> _TO DO_: Retype the listing below exactly, pictures removed.

> _DATA EXTRACT_:
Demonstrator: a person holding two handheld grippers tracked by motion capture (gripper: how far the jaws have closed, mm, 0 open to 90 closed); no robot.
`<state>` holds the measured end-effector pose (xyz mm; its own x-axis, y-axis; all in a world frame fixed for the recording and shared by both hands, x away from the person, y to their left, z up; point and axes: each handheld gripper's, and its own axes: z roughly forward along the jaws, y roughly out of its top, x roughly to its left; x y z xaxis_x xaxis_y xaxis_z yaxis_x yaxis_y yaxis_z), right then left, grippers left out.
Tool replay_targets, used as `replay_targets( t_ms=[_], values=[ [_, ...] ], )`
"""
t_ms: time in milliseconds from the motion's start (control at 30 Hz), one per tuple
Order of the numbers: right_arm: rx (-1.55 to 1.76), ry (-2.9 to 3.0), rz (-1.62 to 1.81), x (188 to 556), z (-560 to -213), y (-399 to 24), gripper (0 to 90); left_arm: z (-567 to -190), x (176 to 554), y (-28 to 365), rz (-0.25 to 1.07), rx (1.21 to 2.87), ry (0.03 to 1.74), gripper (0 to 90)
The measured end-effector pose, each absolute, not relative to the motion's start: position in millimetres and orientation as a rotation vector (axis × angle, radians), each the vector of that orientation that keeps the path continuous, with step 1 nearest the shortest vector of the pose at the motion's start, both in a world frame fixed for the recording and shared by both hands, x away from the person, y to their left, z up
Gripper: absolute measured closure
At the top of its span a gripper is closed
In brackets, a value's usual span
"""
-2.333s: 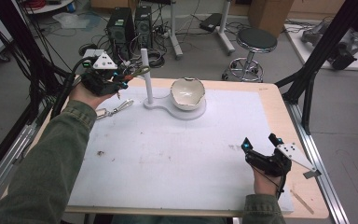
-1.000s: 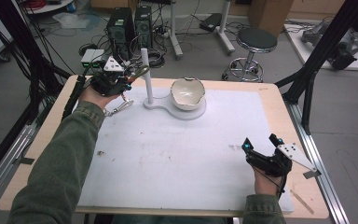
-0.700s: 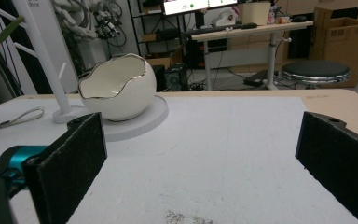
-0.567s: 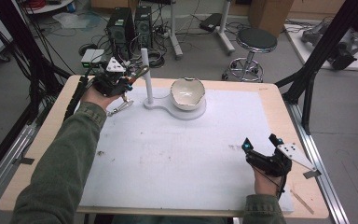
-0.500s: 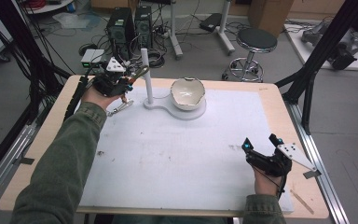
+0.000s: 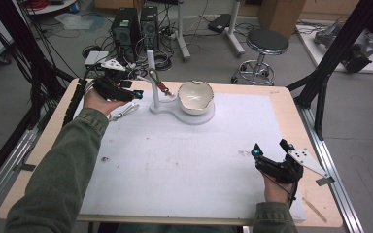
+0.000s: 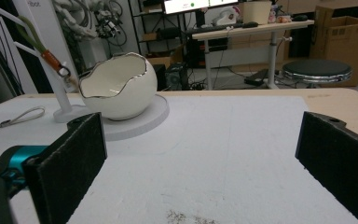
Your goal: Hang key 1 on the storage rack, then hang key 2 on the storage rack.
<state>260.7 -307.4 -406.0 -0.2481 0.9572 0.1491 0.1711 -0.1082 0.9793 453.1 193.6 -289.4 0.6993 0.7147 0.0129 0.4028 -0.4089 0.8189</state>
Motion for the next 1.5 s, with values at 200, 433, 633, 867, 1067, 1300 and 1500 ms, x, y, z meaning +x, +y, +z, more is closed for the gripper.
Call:
replay_targets(
  t_ms=[200, 433, 633, 867, 1067, 1300, 1500],
  values=[
    [1.292, 1.461, 1.428, 260, -406, -307, 0.7, -287, 451, 195, 0.488, 2.067, 0.864, 16.4],
    [1.293, 1.460, 1.426, 259, -406, -307, 0.7, -296, 453, 209, 0.546, 2.089, 0.900, 13.3],
    [1.293, 1.453, 1.425, 259, -406, -309, 0.7, -308, 455, 231, 0.623, 2.047, 0.920, 13.2],
    [1.301, 1.457, 1.426, 258, -406, -308, 0.7, -324, 456, 251, 0.654, 2.021, 0.960, 13.2],
    [1.295, 1.455, 1.423, 258, -406, -308, 0.7, -332, 460, 265, 0.660, 1.989, 0.997, 13.2],
    [1.294, 1.455, 1.411, 258, -406, -309, 0.7, -343, 470, 281, 0.655, 1.963, 1.056, 13.2],
    [1.290, 1.463, 1.406, 258, -407, -308, 0.7, -350, 476, 281, 0.632, 1.957, 1.071, 13.3]
  ],
)
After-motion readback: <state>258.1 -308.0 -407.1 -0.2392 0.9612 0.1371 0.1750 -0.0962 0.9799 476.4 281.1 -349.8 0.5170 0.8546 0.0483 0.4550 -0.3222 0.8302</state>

> _TASK RESPONSE_:
Demonstrator: a person holding two handheld grippers tracked by motion capture (gripper: how far the jaws have closed, mm, 0 open to 90 closed); no robot.
`<state>` holds the measured end-effector pose (xyz mm; its own x-axis, y-axis; all in a world frame fixed for the recording and shared by both hands, x away from the person, y to their left, z up; point and axes: each handheld gripper's, and its own axes: z roughly forward along the jaws, y roughly out of its top, x roughly to its left; x y z xaxis_x xaxis_y xaxis_z yaxis_x yaxis_y yaxis_z), right then left, grippers left out.
Tool replay_targets, used as `replay_targets( t_ms=[_], values=[ [_, ...] ], )`
"""
t_ms: time in milliseconds from the motion's start (control at 30 Hz), one per tuple
Order of the numbers: right_arm: rx (-1.55 to 1.76), ry (-2.9 to 3.0), rz (-1.62 to 1.81), x (188 to 556), z (-560 to -213), y (-399 to 24), gripper (0 to 90); left_arm: z (-567 to -190), x (176 to 554), y (-28 to 365), rz (-0.25 to 1.07), rx (1.21 to 2.87), ry (0.03 to 1.74), gripper (0 to 90)
The measured end-effector pose, each absolute, not relative to the motion's start: position in millimetres and orientation as a rotation vector (axis × angle, radians), each the vector of that orientation that keeps the path continuous, with step 1 nearest the shortest vector of the pose at the motion's start, both in a world frame fixed for the recording and shared by both hands, x away from the person, y to their left, z up
Gripper: absolute measured closure
At the top of its span a gripper is closed
In brackets, a value's usual span
"""
-2.333s: 
-1.000s: 
-0.700s: 
-0.567s: 
-0.500s: 
+0.000s: 
+0.000s: 
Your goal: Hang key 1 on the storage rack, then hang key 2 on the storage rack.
<state>260.7 -307.4 -406.0 -0.2481 0.9572 0.1491 0.1711 -0.1082 0.9793 453.1 193.6 -289.4 0.6993 0.7147 0.0129 0.4028 -0.4089 0.8189</state>
Motion for the next 1.5 s, with values at 200, 433, 633, 867, 1067, 1300 and 1500 ms, x, y, z meaning +x, +y, +z, more is closed for the gripper.
Call:
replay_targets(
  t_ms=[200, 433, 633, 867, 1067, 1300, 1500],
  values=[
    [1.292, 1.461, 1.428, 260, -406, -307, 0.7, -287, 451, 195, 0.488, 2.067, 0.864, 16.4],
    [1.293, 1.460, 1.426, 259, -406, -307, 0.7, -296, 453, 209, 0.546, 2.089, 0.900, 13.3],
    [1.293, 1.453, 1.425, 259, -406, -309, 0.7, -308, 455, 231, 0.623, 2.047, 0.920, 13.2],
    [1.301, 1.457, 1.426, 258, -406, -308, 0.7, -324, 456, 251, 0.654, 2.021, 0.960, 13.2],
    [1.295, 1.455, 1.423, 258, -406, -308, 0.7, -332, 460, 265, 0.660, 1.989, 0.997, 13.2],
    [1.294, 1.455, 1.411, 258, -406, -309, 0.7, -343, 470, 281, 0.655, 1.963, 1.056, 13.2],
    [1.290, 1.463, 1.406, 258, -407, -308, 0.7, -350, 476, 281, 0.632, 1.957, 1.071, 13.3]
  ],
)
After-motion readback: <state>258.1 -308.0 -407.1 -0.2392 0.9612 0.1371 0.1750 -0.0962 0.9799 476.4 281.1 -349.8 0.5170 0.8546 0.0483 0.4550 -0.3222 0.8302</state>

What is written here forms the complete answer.